In a couple of weeks, many of my fellow law professors will be traveling to New Orleans for the annual meeting of the Association of American Law Schools. I bailed out on that trip a while back, due to the AALS' asinine registration fee rules. The announcement of the moronic new air travel security precautions, however, makes me even more glad I'm not going.
To be sure, traveling to attend academic conferences or to give faculty workshops has definite benefits. You raise your visibility in the profession. You meet interesting people and see old friends. Occasionally, you even learn stuff and/or get valuable feedback on a project.
The costs keep escalating, however. Security hassles. Long lines. Delays. Cancelled flights. Grungy airplanes. Lousy food. Surly service. Disrupted sleep patterns. Lately, moreover, I seem to come down with a cold - or something worse - after roughly every other flight. And, of course, were I an ecomentalist, I'd have to add my carbon footprint to the list of worries.
Regular readers know that I keep threatening to quit traveling by airplanes to anything except for funerals of immediate family members. But if the new rules are as idiotic as they sound at first blush, I may finally carry through with that threat.
So if you're expecting me at a conference in the next few months, consider this fair warning.





I agree with ost of what you say but this "carbon footprint" worry is outthere. The priests of the Global Warming-Climate Change beliefs claim that your dogs have a far worse impact on the environment than any air travel.
Posted by: Eli | 12/28/2009 at 06:38 PM
And how long before the obamidiots screw up private aviation?
Posted by: Flighterdoc | 12/29/2009 at 06:39 PM
I used to enjoy flying. No longer. Unless my employer absolutely insists that I do so, on their dime, I'll drive. It'd be nice if rail or bus was a realistic alternative, but they're not.
Posted by: jsallison | 12/29/2009 at 06:47 PM
What is truly crazy is that anyone thinks full body scanners will do squat to protect airline passengers. It just drives me nuts. There is no technology that can stop dangerous people from taking dangerous stuff on an airplane if they have a mind to. What they have to do is keep the dangerous PEOPLE off in the first place. That is not too hard. As we see there really aren't any lone wolfs and we can trace them through their contacts.
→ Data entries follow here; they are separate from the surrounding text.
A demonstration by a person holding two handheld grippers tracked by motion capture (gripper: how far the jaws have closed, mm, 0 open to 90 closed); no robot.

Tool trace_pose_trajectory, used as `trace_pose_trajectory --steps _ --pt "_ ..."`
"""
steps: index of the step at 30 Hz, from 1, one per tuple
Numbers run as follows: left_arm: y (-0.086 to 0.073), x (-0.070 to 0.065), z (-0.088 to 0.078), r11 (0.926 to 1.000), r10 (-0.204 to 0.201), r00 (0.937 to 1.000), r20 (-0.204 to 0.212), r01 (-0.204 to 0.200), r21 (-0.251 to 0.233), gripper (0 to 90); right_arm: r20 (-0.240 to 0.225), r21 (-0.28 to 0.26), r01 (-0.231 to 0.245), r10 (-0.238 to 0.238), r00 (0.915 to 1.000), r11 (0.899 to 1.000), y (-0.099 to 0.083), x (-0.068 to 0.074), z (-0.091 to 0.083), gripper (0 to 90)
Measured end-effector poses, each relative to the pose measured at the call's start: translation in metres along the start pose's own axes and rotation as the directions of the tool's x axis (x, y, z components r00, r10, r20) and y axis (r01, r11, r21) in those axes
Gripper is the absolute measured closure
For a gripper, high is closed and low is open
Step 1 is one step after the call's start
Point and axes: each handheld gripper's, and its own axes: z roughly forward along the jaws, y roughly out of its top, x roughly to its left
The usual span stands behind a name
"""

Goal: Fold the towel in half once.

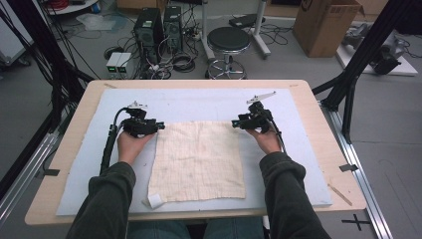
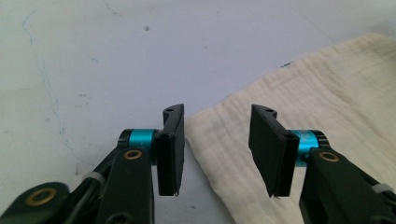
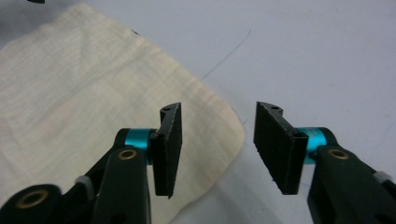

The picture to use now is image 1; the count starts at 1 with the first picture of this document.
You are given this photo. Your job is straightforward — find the round white table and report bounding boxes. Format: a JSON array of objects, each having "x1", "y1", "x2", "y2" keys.
[{"x1": 46, "y1": 0, "x2": 100, "y2": 16}]

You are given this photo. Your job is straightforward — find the brown cardboard box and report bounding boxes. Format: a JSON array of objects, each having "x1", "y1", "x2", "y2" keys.
[{"x1": 293, "y1": 0, "x2": 366, "y2": 58}]

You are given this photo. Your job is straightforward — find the black computer tower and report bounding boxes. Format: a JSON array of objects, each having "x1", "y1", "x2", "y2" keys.
[
  {"x1": 133, "y1": 7, "x2": 164, "y2": 65},
  {"x1": 162, "y1": 4, "x2": 184, "y2": 53}
]

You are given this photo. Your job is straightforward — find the white foam mat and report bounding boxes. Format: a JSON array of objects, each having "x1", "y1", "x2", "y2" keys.
[{"x1": 56, "y1": 88, "x2": 333, "y2": 217}]

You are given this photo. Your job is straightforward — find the person's left hand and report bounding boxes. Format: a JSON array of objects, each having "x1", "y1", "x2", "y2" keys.
[{"x1": 116, "y1": 128, "x2": 157, "y2": 165}]

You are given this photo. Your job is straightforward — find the person's right hand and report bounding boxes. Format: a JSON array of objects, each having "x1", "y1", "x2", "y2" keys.
[{"x1": 246, "y1": 128, "x2": 283, "y2": 155}]

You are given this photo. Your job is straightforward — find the person's right leg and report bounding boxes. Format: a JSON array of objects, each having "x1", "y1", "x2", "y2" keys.
[{"x1": 203, "y1": 217, "x2": 266, "y2": 239}]

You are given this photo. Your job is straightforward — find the white base board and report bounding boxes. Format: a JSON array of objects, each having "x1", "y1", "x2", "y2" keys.
[{"x1": 336, "y1": 43, "x2": 419, "y2": 78}]

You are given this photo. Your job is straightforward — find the thin wooden stick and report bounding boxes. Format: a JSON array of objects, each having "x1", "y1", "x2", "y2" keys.
[{"x1": 327, "y1": 183, "x2": 353, "y2": 207}]

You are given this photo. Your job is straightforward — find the black frame with cables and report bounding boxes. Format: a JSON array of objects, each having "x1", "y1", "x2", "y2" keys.
[{"x1": 0, "y1": 0, "x2": 96, "y2": 133}]

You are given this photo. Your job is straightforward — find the thin black cable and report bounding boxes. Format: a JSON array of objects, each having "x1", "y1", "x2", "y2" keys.
[{"x1": 270, "y1": 119, "x2": 287, "y2": 153}]

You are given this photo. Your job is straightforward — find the coiled black cable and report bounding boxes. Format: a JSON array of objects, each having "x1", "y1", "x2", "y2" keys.
[{"x1": 171, "y1": 52, "x2": 197, "y2": 74}]

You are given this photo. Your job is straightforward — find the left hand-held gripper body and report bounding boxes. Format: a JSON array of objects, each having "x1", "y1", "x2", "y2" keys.
[{"x1": 120, "y1": 101, "x2": 158, "y2": 138}]

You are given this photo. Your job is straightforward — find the person's leg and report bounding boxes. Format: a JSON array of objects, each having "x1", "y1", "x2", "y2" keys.
[
  {"x1": 203, "y1": 217, "x2": 266, "y2": 239},
  {"x1": 127, "y1": 220, "x2": 188, "y2": 239}
]

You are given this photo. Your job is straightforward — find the black flat device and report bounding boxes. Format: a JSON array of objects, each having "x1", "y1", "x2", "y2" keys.
[{"x1": 228, "y1": 13, "x2": 267, "y2": 30}]

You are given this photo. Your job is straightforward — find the white power supply box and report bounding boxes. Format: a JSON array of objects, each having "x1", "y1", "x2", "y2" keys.
[
  {"x1": 105, "y1": 52, "x2": 123, "y2": 74},
  {"x1": 116, "y1": 53, "x2": 133, "y2": 76}
]

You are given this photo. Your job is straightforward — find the white panel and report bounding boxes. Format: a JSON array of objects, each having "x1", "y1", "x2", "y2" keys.
[{"x1": 0, "y1": 9, "x2": 35, "y2": 67}]

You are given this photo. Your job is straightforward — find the cream cloth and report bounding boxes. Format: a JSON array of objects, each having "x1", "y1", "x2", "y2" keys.
[{"x1": 142, "y1": 119, "x2": 247, "y2": 210}]

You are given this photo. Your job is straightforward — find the thick black sleeved cable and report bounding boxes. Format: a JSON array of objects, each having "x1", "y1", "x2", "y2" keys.
[{"x1": 99, "y1": 107, "x2": 129, "y2": 175}]

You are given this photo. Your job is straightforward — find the black metal frame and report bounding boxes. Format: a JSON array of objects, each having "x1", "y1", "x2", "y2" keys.
[{"x1": 312, "y1": 0, "x2": 420, "y2": 144}]

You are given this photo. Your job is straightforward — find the grey and black machine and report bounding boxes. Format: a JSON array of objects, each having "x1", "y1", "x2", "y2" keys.
[{"x1": 341, "y1": 23, "x2": 408, "y2": 76}]

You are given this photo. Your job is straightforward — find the black round stool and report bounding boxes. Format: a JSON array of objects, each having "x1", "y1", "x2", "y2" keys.
[{"x1": 206, "y1": 26, "x2": 252, "y2": 81}]

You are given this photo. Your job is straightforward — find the person's left leg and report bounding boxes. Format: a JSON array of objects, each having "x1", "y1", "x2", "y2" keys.
[{"x1": 127, "y1": 220, "x2": 188, "y2": 239}]

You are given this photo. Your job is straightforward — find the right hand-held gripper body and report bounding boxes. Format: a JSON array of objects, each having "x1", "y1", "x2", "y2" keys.
[{"x1": 238, "y1": 91, "x2": 277, "y2": 133}]

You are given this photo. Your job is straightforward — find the aluminium rail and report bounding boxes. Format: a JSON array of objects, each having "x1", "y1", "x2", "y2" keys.
[
  {"x1": 0, "y1": 132, "x2": 60, "y2": 227},
  {"x1": 319, "y1": 99, "x2": 395, "y2": 239}
]

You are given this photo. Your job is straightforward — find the clear plastic bag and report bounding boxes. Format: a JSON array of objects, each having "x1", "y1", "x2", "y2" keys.
[{"x1": 76, "y1": 13, "x2": 117, "y2": 32}]

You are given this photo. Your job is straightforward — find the loose black floor cables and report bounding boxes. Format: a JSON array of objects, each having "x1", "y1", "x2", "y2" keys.
[{"x1": 261, "y1": 22, "x2": 294, "y2": 47}]

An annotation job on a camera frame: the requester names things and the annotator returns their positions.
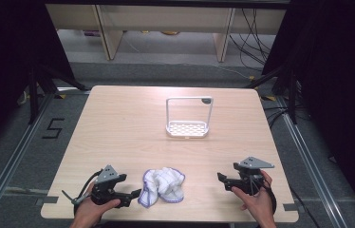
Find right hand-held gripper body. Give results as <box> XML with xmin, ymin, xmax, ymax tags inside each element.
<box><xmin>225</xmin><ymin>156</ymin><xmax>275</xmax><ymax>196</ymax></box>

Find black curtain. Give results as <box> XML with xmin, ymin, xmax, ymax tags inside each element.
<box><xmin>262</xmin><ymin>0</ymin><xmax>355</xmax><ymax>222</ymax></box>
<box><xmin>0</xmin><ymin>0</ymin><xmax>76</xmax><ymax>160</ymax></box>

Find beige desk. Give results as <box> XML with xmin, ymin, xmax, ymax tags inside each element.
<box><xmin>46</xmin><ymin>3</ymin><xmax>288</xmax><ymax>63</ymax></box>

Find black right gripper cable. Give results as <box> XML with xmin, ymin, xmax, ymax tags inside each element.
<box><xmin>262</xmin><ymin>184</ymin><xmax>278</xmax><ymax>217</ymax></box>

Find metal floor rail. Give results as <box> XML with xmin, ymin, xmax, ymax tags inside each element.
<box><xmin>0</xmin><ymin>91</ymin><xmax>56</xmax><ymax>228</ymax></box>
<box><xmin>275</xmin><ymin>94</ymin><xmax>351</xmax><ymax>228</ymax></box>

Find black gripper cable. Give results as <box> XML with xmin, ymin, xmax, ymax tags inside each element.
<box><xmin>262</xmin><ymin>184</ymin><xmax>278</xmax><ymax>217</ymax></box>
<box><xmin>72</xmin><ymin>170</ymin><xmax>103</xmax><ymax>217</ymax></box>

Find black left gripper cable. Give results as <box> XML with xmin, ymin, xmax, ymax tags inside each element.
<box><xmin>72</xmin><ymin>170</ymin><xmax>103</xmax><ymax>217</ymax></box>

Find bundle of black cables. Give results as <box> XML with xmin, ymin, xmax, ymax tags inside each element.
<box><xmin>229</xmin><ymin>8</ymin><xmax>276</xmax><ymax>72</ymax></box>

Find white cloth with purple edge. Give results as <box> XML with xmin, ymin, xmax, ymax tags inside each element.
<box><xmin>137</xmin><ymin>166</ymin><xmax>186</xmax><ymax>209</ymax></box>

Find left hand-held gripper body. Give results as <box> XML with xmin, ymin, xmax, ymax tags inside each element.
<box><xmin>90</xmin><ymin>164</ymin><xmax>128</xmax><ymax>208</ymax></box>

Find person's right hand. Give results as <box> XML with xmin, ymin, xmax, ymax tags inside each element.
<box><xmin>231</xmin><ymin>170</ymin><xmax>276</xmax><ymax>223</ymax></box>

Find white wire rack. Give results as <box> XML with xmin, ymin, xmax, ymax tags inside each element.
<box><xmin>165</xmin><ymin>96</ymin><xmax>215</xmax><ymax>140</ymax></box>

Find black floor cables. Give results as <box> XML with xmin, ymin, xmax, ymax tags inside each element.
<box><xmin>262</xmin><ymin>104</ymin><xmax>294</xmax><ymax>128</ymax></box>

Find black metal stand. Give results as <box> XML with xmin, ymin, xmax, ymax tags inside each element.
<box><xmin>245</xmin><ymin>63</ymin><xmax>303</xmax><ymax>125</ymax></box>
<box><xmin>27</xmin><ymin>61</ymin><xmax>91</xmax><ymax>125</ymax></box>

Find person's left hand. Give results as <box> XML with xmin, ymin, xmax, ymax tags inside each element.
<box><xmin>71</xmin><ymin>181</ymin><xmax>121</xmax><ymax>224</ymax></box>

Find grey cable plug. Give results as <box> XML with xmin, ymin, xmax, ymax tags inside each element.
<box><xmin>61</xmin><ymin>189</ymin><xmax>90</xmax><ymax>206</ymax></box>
Posted by: Leslie | 12/29/2009 at 06:49 PM
That is what the people who make these 'security' rules want you to do. They have the exact same world outlook on human beings as, say a professor at a university, an eco zealot and any Malthusian, they want you to stop prospering so hopefully you will stop reproducing and eventually they want to cause enough pain for humans that we start bleeding bodies en mass til there are 300,000,000 of us left.
Posted by: astonerii | 12/29/2009 at 08:23 PM
It's a small deal, but we decided that I would take my five year old boy to Legoland in San Diego in January for a first big trip-with-Dad. Under ordinary circumstances, I would have simply taken Southwest from Oakland to San Diego -- I wouldn't have even thought to do anything else -- but the idea that TSA might yet change its mind about the rules on domestic flights simply has ruled that out. I will not plan a trip not knowing whether or not my boy will be able to get up half way through the flight to use the head. So I will wake up at 3AM on a Sunday morning a couple of weeks hence and drive down Interstate 5 -- and back a day and a half later. I'm sure a flight would be a great part of the adventure, but nuts to that. I'll take the three hour time penalty on both ends rather than deal with this stupidity.
Posted by: The Pathetic Earthling | 12/29/2009 at 08:27 PM
Go the Jerry Pournelle route - anything under 500 miles you drive. Avoid metropolitan airports like the plague.
The alternative to commercial plane travel is private plane travel via the services that offer up the routes that companies and private individuals regularly fly for other reasons and then offer trips on them: either empty leg trips or ones you schedule with the individual or company. You will pay more for such a service, yes. There is a very high probability that you will get point to point service via municipal airports which eliminates lines, parking and other problems at the larger metro airports.
If you want an alternative flight system, then find your options and pay for it.
Posted by: ajacksonian | 12/30/2009 at 03:59 AM
Heck with the travel. Ditch the expensive parties known as academic conferences. The academic papers can be exchanged and discussed by mail.